New config/dev.js; dev server no longer uses default.js

config/default.js is now only the default for a full production build. The dev server gets a full-featured config instead, so ?customization= and the complete data-source list are available while developing without editing default.js.

  • config/dev.js (new) is the full-featured local-development config: every data source enabled and ?customization= turned on. The dev-server scripts (pnpm run dev, dev:fast, start) now default to config/dev.js. It is kept at parity with config/netlify.js — including the startup customizationService modules (e.g. the appearance/theme customization) — so customizations behave locally exactly as they do on the public demo.
  • config/netlify.js is the public demo / Netlify deploy config (build:viewer:ci): the full data source set plus customizationUrlPrefixes: { default: './customizations/' } and the same customizationService modules.
  • config/default.js is the locked-down baseline and is the default only for a real production build (pnpm run build with no APP_CONFIG).

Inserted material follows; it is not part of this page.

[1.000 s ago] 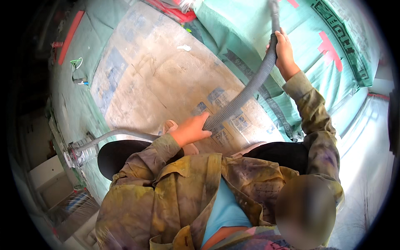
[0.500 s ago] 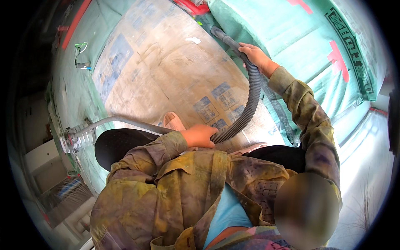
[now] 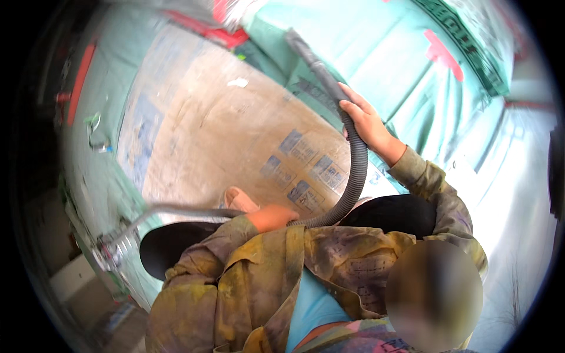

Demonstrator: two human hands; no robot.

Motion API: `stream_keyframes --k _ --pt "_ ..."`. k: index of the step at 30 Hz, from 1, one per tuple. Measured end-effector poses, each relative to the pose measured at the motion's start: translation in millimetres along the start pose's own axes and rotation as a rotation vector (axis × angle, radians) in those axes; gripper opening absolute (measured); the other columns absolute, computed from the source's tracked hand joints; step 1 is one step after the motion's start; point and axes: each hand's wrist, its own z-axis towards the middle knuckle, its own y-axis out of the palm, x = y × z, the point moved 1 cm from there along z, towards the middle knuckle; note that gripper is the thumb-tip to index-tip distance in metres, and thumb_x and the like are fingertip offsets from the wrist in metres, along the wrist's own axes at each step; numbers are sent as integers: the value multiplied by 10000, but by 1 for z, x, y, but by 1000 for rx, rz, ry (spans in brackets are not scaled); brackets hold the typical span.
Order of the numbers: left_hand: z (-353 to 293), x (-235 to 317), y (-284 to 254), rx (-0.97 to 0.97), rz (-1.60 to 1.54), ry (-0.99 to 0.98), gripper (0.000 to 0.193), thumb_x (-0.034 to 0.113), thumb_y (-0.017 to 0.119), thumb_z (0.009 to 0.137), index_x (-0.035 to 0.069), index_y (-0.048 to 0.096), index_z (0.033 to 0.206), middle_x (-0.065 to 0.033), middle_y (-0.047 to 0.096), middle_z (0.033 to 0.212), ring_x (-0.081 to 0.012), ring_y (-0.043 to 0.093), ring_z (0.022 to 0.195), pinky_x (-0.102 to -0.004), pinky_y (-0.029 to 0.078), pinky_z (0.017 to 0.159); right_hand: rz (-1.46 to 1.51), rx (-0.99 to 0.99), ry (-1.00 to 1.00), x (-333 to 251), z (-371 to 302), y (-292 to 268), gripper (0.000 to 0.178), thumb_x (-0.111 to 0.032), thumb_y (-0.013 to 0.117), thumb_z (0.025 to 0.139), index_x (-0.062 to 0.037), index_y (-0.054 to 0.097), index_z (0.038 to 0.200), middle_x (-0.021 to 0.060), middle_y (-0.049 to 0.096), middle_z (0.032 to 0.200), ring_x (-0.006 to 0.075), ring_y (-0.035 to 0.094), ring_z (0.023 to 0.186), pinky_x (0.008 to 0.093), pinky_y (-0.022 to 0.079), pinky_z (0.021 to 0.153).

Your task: The person uses a vacuum cleaner hose to clean the floor and large green sacks in a confined space. They move the hose over the surfaces, occasionally using their hand to hold the sacks or adjust the plastic sheeting.

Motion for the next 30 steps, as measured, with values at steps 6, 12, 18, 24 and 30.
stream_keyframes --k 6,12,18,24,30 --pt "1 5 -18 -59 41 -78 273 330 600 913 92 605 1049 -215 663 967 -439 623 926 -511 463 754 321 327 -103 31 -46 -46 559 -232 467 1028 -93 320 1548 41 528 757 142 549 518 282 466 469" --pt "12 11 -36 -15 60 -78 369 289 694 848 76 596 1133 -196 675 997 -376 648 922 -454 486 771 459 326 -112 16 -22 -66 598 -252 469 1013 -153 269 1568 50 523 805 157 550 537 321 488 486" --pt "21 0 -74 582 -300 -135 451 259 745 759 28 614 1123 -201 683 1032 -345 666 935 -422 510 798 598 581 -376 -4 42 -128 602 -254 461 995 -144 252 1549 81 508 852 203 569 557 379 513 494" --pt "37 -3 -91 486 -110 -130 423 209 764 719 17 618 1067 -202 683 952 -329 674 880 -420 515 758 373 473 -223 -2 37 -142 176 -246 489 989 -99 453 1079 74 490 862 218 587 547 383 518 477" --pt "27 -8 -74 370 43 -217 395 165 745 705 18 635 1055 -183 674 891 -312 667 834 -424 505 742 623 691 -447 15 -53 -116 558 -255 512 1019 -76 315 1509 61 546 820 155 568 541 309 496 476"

APP_CONFIG is honored, not clobbered

The default config is selected by the build (webpack.pwa.js / rsbuild.config.ts), not hard-coded into the npm scripts, so an explicit APP_CONFIG always wins:

  • pnpm run dev (no APP_CONFIG) → config/dev.js
  • APP_CONFIG=config/local_orthanc.js pnpm run devconfig/local_orthanc.js
  • pnpm run build (no APP_CONFIG) → config/default.js
  • APP_CONFIG=config/my-site.js pnpm run buildconfig/my-site.js

The rule is: the dev server defaults to config/dev.js and a production build to config/default.js, but any explicit APP_CONFIG overrides the default. So if you maintain your own dev tooling that expected pnpm run dev to use config/default.js, just set APP_CONFIG=config/default.js explicitly.